Dans ce contexte, le COESP considère que l'Angola est confronté à un risque accru en raison des flux migratoires et de l'intense circulation des personnes entre les pays de la région, c'est pourquoi il a décidé de renforcer les mécanismes de contrôle sanitaire aux frontières terrestres, dans les ports et les aéroports internationaux.
Parmi les mesures envisagées figurent le renforcement de la surveillance épidémiologique humaine et animale, la formation des professionnels de santé, la diffusion de campagnes d'information auprès des communautés et le renforcement des systèmes de lutte contre les infections dans les établissements de santé.
Les autorités sanitaires recommandent également une surveillance active des voyageurs en provenance des pays touchés ou considérés comme à risque, ainsi que la notification rapide de tout cas suspect.
Selon la définition adoptée, un cas suspect est toute personne présentant une fièvre soudaine et ayant séjourné en RDC ou dans un autre pays où la transmission locale de la maladie est avérée au cours des 21 jours précédant l'apparition des symptômes.
Cette définition inclut également les personnes présentant de la fièvre accompagnée de symptômes tels que vomissements, diarrhée, douleurs musculaires ou difficultés respiratoires et ayant été en contact avec des cas suspects ou confirmés.
Le COESP (Centre des opérations d'urgence) rappelle que les virus Ebola et Marburg sont des maladies à déclaration obligatoire et que tout cas suspect doit être signalé sans délai aux autorités sanitaires municipales, provinciales et nationales.

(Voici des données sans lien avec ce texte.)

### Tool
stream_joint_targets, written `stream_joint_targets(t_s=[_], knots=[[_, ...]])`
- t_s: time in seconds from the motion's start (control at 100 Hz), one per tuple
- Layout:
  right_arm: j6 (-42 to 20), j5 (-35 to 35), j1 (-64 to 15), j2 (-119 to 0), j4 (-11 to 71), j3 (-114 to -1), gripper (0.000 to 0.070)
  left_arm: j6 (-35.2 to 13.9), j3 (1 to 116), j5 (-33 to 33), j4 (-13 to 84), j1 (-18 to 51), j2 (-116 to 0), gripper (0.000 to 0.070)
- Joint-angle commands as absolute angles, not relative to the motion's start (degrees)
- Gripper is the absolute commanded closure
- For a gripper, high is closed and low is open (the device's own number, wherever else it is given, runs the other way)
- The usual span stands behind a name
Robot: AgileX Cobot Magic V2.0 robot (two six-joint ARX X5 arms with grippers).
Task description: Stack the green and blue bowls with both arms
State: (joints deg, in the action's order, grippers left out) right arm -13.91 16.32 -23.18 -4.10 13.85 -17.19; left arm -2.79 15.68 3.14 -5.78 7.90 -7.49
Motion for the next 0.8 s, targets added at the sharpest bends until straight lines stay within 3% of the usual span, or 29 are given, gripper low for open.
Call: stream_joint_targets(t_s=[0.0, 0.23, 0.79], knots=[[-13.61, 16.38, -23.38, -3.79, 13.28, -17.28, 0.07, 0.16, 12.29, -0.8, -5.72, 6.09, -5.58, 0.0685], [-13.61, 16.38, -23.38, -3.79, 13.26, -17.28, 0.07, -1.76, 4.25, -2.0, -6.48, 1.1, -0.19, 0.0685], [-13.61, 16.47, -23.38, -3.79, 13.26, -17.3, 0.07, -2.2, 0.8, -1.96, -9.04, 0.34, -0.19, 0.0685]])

La circulaire établit également des procédures spécifiques pour la prise en charge des cas suspects identifiés à bord des aéronefs, notamment l'isolement des passagers, la mobilisation des services de santé aéroportuaires et la recherche des contacts entre passagers et équipage.
Les autorités soulignent également qu'à ce jour, il n'existe aucun vaccin spécifique contre la souche Bundibugyo du virus Ebola, ce qui renforce l'importance de la prévention, de la surveillance et d'une intervention rapide pour éviter l'introduction de la maladie dans le pays.
Le document ajoute que le ministère de la Santé garantit qu'il continuera de suivre l'évolution épidémiologique de la situation et pourra adapter les directives en fonction de l'évolution de l'épidémie dans la région.